Publié le 19 juin 2024 |
0Coup de Jarnac au Conseil de l’UE
Pour un coup de théâtre, c’est un coup de théâtre, et on en parle dans le Fil de Sesame du 19 juin 2024. Alors que l’on croyait enterrée la loi sur la restauration de la nature, la volte-face de Leonore Gewessler, ministre verte autrichienne de l’environnement, contre l’avis du gouvernement auquel elle appartient, a permis l’adoption du texte par le Conseil de l’UE. De justesse.
Ce qui n’est pas du goût d’un de ses partenaires au sein du gouvernement de coalition qui dirige le pays. Le Parti Populaire Européen (PPE) a même annoncé son intention d’assigner la ministre en justice pour abus de pouvoir, une accusation grave dans le droit autrichien qui l’assimile à un fait de corruption et prévoir entre 6 mois à 5 ans de prison et jusqu’à 10 ans. Mais l’affaire ne s’arrêtera pas là puisque le chancelier autrichien Karl Nehammer (du même parti), a indiqué que l’Autriche allait déposer un recours en annulation devant la Cour de justice européenne. La raison : le vote de la ministre n’est pas conforme aux instructions qu’elle avait reçues, l’Autriche devant s’abstenir.

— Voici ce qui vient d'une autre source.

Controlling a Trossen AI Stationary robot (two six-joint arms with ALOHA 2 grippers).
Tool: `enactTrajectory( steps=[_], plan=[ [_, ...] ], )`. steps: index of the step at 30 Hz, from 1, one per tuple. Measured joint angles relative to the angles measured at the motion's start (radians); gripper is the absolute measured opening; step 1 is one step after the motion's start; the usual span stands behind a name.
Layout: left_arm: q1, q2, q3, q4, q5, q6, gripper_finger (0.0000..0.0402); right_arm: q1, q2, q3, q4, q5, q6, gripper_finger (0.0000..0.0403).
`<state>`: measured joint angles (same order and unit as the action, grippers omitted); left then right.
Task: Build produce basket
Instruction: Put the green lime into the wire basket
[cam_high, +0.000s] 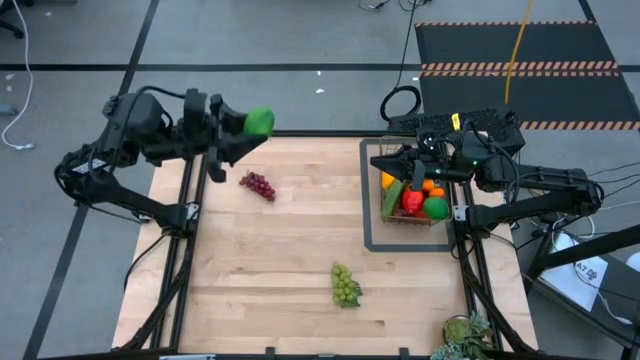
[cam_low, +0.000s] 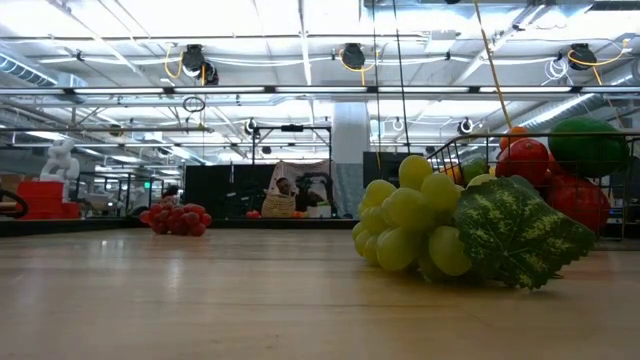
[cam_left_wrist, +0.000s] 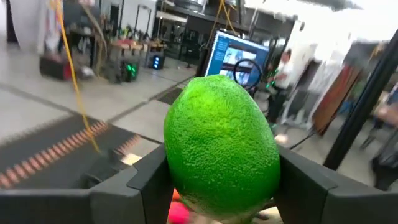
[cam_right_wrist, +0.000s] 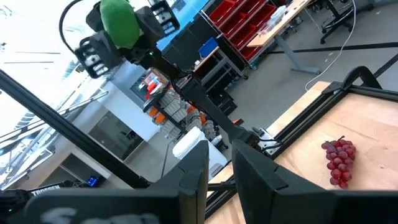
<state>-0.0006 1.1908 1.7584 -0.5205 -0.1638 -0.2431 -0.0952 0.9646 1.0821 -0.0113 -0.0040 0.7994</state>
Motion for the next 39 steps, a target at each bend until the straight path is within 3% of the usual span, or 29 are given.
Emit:
enactTrajectory(
  steps=[11, 18, 25, 31, 39],
  plan=[
    [0.000, 0.000, 0.000, 0.000, 0.002, -0.460, 0.0225, 0.000, 0.000, 0.000, 0.000, 0.002, 0.000, 0.0063],
    [0.000, 0.000, 0.000, 0.000, 0.002, -0.625, 0.0225, 0.000, 0.000, 0.000, 0.000, 0.002, 0.000, 0.0063],
    [0.000, 0.000, 0.000, 0.000, 0.002, -0.685, 0.0225, 0.000, 0.000, 0.000, 0.000, 0.002, 0.000, 0.0063],
    [0.000, 0.000, 0.000, 0.000, 0.002, -0.596, 0.0225, 0.000, 0.000, 0.000, 0.000, 0.008, 0.015, 0.0063],
    [0.000, 0.015, 0.000, 0.003, 0.001, -0.116, 0.0225, 0.004, 0.011, 0.000, 0.029, 0.085, 0.250, 0.0064]
  ],
)
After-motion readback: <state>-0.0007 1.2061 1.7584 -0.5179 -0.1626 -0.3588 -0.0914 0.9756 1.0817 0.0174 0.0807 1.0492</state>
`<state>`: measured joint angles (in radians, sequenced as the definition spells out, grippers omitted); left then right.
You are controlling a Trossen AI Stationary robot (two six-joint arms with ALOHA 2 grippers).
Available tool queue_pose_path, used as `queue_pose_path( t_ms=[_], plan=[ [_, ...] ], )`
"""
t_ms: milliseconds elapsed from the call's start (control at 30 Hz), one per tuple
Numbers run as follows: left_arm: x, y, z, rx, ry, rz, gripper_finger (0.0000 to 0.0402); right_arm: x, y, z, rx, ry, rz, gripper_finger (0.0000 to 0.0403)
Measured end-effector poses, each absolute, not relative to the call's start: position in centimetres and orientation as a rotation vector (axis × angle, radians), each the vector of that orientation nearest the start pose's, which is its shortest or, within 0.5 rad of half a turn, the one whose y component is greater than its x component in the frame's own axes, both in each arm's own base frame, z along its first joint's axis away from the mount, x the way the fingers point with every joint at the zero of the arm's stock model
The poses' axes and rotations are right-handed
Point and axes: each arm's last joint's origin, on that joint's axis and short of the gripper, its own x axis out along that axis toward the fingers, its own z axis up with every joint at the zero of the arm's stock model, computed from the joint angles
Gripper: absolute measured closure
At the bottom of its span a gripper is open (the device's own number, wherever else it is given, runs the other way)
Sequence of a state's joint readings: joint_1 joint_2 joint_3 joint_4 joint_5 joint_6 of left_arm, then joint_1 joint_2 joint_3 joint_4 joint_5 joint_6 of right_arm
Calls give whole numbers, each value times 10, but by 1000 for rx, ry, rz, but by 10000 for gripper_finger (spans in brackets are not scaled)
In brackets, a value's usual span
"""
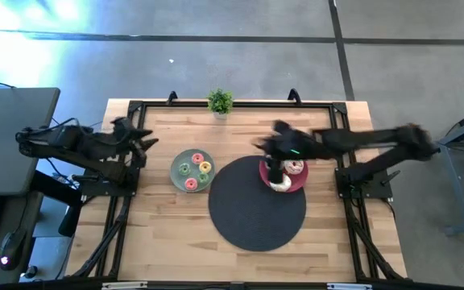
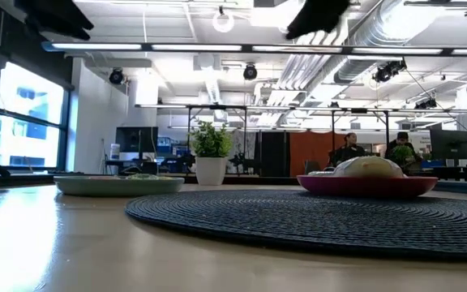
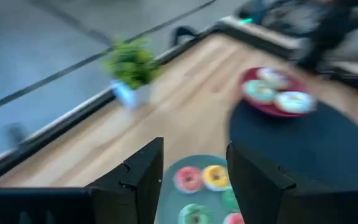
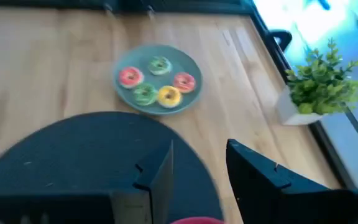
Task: Pick & Place donuts
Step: Return to Home Position
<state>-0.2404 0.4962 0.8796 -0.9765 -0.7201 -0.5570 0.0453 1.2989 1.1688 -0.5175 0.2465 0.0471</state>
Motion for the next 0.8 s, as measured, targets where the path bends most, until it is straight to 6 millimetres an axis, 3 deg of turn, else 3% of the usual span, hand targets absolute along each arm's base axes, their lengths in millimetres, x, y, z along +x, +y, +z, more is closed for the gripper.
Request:
queue_pose_path(
  t_ms=[167,267,400,567,800],
  plan=[
    [64,0,291,-204,164,375,234,210,10,283,-13,294,-75,263],
    [66,-3,275,-154,-2,258,234,179,7,264,-36,87,-14,263],
    [62,-4,252,-148,-93,181,234,145,3,238,-8,-60,-17,263],
    [71,-5,233,-127,-42,219,234,120,2,209,30,-130,-17,263],
    [81,-7,213,-132,-73,242,234,103,1,190,50,-231,-22,263]
  ],
)
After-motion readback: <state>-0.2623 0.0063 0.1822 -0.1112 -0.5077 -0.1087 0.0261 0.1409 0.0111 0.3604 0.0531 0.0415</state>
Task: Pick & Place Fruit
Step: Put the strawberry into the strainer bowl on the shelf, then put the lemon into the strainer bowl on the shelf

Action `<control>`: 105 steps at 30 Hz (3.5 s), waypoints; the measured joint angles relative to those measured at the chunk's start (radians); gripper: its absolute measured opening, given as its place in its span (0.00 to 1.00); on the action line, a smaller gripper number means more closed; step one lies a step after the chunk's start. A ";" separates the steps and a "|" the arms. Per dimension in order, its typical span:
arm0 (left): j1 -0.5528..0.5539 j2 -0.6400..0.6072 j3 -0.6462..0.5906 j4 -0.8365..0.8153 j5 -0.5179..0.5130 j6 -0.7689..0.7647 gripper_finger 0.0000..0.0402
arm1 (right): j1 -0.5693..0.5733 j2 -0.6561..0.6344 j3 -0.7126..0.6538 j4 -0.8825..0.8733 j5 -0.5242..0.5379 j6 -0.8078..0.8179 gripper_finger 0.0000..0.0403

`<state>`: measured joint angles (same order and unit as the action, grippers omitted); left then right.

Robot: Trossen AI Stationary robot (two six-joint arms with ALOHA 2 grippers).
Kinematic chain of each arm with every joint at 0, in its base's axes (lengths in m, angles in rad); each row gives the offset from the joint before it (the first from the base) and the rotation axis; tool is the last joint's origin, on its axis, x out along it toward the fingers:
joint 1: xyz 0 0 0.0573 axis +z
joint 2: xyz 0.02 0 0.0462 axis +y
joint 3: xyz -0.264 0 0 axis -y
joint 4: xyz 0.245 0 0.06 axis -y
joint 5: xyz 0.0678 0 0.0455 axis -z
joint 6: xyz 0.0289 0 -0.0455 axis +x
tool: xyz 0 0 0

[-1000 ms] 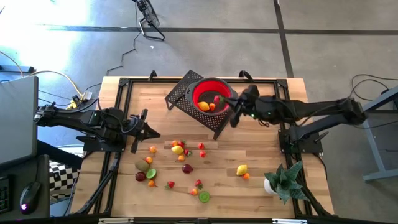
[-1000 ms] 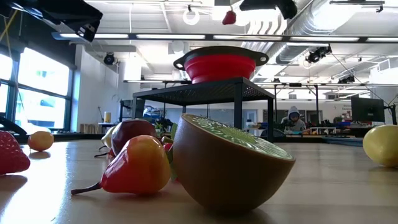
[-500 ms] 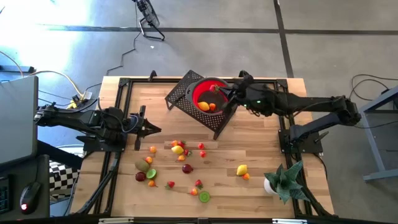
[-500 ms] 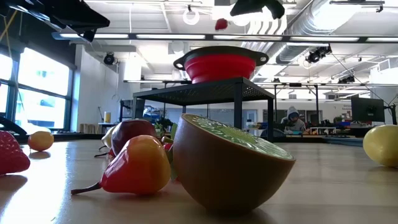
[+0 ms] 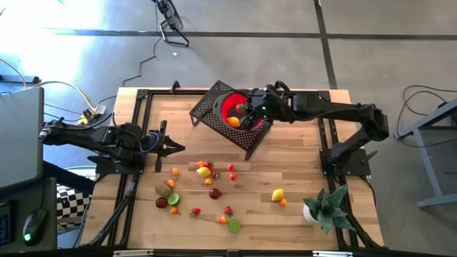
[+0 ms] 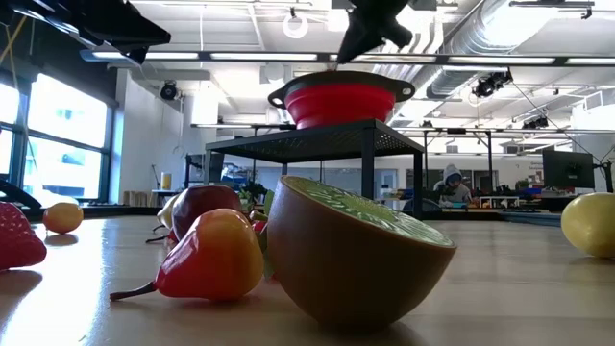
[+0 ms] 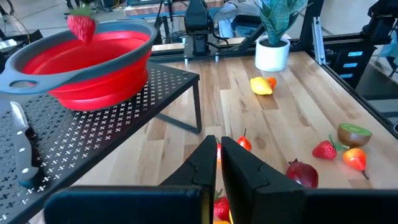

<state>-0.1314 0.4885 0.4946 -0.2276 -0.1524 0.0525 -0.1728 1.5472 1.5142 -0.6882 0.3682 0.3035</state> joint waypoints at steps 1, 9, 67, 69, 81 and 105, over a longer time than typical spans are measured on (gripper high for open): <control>0.000 0.000 0.000 0.000 0.000 0.004 0.05 | -0.010 0.006 0.001 -0.009 -0.017 0.011 0.01; 0.000 0.000 0.000 0.000 0.000 0.031 0.05 | -0.062 0.035 0.000 -0.126 -0.059 0.092 0.01; 0.000 0.000 0.000 0.001 0.000 0.019 0.05 | 0.313 -0.139 0.000 -0.507 -0.067 0.178 0.01; 0.000 0.000 0.000 0.001 0.000 0.005 0.05 | 0.340 -0.139 0.000 -0.508 -0.091 0.194 0.01; 0.000 0.000 0.000 0.001 0.001 -0.009 0.05 | 0.440 -0.137 -0.036 -0.551 -0.365 0.143 0.01; 0.000 0.000 0.000 0.000 0.003 -0.036 0.05 | 0.496 -0.137 -0.207 -0.419 -0.368 0.094 0.52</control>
<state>-0.1314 0.4881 0.4946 -0.2272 -0.1493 0.0170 0.3230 1.4100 1.3075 -1.1072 0.0006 0.3975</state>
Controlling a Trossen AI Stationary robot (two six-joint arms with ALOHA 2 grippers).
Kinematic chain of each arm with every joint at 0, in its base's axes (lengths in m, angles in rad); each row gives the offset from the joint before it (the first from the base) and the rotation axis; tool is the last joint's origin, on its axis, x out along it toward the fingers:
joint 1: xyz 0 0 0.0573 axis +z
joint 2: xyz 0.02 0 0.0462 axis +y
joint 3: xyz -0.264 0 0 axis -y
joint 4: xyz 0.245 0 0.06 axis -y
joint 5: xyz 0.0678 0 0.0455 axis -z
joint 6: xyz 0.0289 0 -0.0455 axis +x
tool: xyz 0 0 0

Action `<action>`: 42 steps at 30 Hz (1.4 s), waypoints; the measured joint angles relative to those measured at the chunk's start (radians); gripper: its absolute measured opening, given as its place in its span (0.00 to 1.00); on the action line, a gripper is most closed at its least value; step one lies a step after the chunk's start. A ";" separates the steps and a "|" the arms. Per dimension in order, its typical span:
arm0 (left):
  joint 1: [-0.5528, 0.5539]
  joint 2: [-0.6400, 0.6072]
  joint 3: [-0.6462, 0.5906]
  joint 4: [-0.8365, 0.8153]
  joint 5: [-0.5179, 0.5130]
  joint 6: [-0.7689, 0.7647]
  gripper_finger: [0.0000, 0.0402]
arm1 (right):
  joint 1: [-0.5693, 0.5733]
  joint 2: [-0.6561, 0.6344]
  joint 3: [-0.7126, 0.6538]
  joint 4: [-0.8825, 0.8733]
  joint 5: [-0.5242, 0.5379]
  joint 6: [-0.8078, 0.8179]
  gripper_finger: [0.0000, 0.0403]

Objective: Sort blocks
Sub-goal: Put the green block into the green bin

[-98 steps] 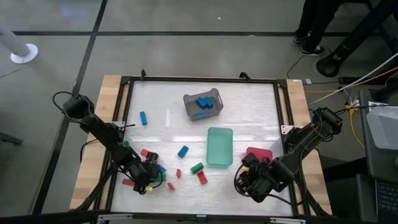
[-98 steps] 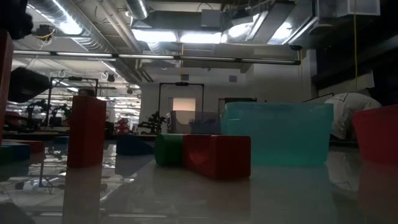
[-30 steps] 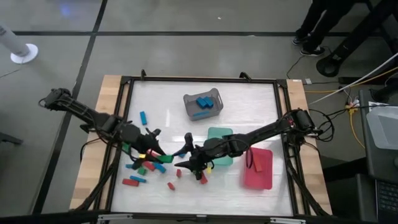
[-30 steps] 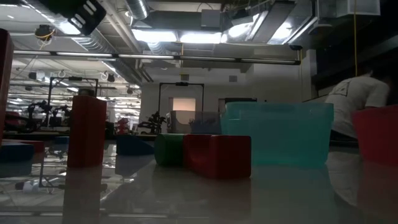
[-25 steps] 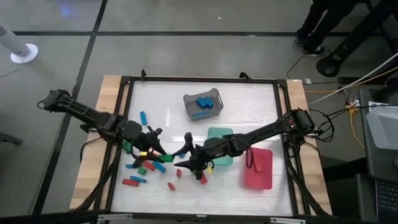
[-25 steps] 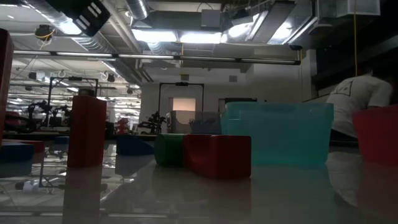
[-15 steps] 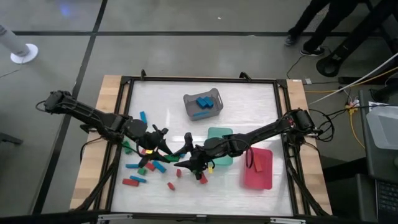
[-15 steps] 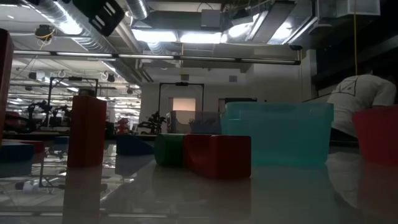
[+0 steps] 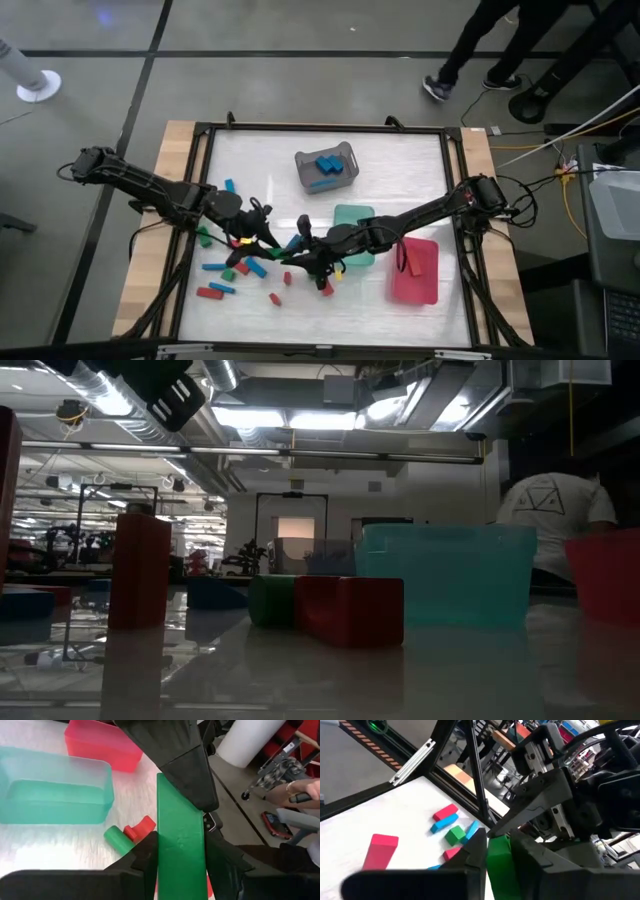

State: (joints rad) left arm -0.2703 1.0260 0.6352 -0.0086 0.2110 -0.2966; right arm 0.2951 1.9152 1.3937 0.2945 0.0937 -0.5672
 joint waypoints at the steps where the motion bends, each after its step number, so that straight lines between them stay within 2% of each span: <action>1: 0.000 0.000 0.000 0.001 -0.001 0.002 0.30 | 0.000 0.000 0.000 0.001 0.001 0.003 0.18; 5: 0.000 0.000 0.000 0.003 -0.010 0.017 0.31 | 0.000 0.000 0.000 -0.001 0.004 0.010 0.20; 12: -0.001 -0.001 0.000 0.029 -0.023 0.090 0.39 | -0.001 0.000 -0.002 -0.016 0.024 0.017 0.15; 22: 0.029 -0.021 0.001 0.006 -0.030 0.183 0.46 | -0.001 0.002 -0.003 -0.097 0.198 0.016 0.15; 26: 0.073 -0.056 0.001 -0.068 -0.018 0.216 0.46 | -0.002 -0.026 0.002 -0.190 0.280 0.061 0.15; 29: 0.114 -0.090 0.001 -0.150 -0.037 0.227 0.46 | -0.002 -0.058 0.025 -0.338 0.345 0.129 0.16; 32: 0.156 -0.122 0.001 -0.255 -0.122 0.225 0.46 | -0.002 -0.090 0.047 -0.499 0.351 0.228 0.16; 34: 0.185 -0.139 0.001 -0.341 -0.230 0.195 0.46 | -0.002 -0.108 0.057 -0.593 0.348 0.302 0.16; 39: 0.270 -0.147 0.001 -0.514 -0.513 0.039 0.46 | -0.002 -0.130 0.102 -0.874 0.341 0.505 0.16; 42: 0.329 -0.147 0.001 -0.602 -0.586 -0.086 0.46 | -0.002 -0.130 0.120 -1.007 0.321 0.620 0.16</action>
State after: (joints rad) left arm 0.0591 0.8791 0.6357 -0.6110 -0.3745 -0.3824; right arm 0.2935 1.7851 1.5138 -0.7125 0.4151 0.0531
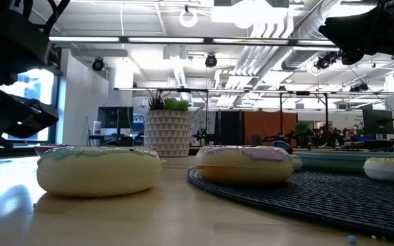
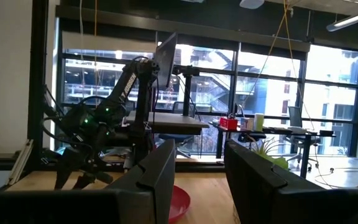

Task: Pick & Place donuts
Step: Put the bottom small pink donut on the pink plate

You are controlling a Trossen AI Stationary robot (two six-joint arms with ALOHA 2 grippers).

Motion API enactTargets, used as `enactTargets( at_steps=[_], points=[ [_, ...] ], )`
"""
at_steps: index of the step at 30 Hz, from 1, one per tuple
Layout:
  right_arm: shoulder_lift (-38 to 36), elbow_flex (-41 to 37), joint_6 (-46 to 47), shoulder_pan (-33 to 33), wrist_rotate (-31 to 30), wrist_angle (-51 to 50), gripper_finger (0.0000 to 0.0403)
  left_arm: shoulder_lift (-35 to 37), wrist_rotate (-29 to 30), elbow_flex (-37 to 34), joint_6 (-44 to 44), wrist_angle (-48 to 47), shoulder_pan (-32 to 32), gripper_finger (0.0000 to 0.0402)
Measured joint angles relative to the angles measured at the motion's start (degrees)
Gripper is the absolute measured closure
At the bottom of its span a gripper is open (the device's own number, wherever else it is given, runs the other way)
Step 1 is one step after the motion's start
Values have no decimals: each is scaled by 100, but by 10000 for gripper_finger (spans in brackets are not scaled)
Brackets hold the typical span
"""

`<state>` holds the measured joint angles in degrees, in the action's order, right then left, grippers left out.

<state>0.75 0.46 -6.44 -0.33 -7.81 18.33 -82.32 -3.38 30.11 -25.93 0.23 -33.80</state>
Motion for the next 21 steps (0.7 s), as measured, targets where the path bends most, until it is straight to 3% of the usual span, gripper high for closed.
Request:
enactTargets(
  at_steps=[9, 15, 21],
  points=[
    [0, -1, -2, 1, -20, 98, 274, 173, 140, -7, 9, -76, 250, 389],
    [-2, 1, 4, 0, -22, 399, 274, 902, 49, 3, 128, -591, 1021, 388],
    [2, -1, -2, 1, -28, 406, 274, 1523, 699, 560, 627, -2620, 2413, 386]
  ],
)
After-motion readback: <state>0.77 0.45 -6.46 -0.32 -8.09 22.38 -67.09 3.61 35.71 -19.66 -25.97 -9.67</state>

Leonore Gewessler a, pour sa part, indiqué qu’elle avait agi en conscience pour « le bonheur des générations futures ».
Volte-face
La polémique autour de ce texte dure quasiment depuis le jour où il a été présenté dans le cadre du Green Deal dont il est un des piliers. C’est principalement le PPE qui a mené la fronde au Parlement européen pour tenter de faire capoter le projet et qui est parvenu à l’édulcorer avec l’appui des manifestations des agriculteurs européens du début de l’année. Au motif que l’agriculture justement allait payer les pots cassés. Plusieurs pays se sont opposés depuis le début, et lundi, lors du vote : la Suède, les Pays-Bas et l’Italie ont voté contre, la Belgique, la Pologne la Finlande, la Hongrie et donc l’Autriche avaient décidé de s’abstenir (alors qu’une étude publiée en mai dernier que le projet de loi bénéficiait d’un fort soutien populaire dans les pays qui s’y opposent). La volte-face a permis d’atteindre le seuil requis (15 pays pour qui représentent 65 % de la population). Le revirement autrichien n’a pas été le seul élément à rendre possible ce vote historique. Il aura aussi fallu que d’autres pays, opposés au départ, y adhèrent, c’est le cas de la Slovaquie, qui pourrait bien avoir monnayé son soutien à un texte qu’elle réprouve en échange de la possibilité d’abattre les ours quand ils s’approchent des villages… Vous avez un très bon résumé des deux ans de discussions autour du texte ici.
Objectifs
Qu’y a-t-il d’aussi clivant dans ce texte ? Une série de mesures destinées à changer le paysage de l’Union européenne, par l’accroissement de la biodiversité, à sécuriser les services rendus par la nature, limiter le réchauffement à 1,5 °C, construire la résilience européenne, prévenir les catastrophes naturelles et réduire les risques portant sur la sécurité alimentaire. Pour cela, le texte prévoit la restauration des écosystèmes terrestres et marins dégradés, au moins 20 % des surfaces d’ici 2030, en commençant par les sites Natura 2000. Les États membres devront prendre des mesures pour restaurer les habitats jugés en mauvais état, au moins 30 % d’ici 2030 et 90 % à l’horizon 2050. Le texte prévoit aussi la fin des détériorations, l’inversion du déclin des pollinisateurs d’ici 2023, la fin de la perte des espaces verts urbains, la restauration des tourbières, la plantation de 3 milliards d’arbres et la restauration du flot de 25 000 kilomètres de rivières d’ici 2030… Vous avez les grandes lignes là.
Financements ?
Bien entendu, du côté des mouvements de protection de l’environnement, on se félicite de cette « grande victoire pour la nature, l’action climatique les citoyens et le futur de l’Europe ». Ou bien l’on se plaint que le texte soit trop affaibli. Du côté du monde agricole, qui avait donc fait de ce projet de loi un des motifs des manifestations du début d’année, les réactions sont pour le moment discrètes. Le Copa-Cogeca, fédération de syndicats agricoles européens, regrette dans un communiqué publié dès lundi que « …Rhétorique politique mise à part, la question du manque de financement clair et cohérent pour la restauration des écosystèmes à travers l’UE reste sans réponse, ce qui explique en partie le grand embarras et la fuite en avant qui entourent cette loi. À cet égard, nous avons manqué ce matin la seule chance de rendre ce texte applicable et acceptable sur le terrain ». Et précise qu’une « seconde lecture aurait pu rendre cette loi plus réaliste ! »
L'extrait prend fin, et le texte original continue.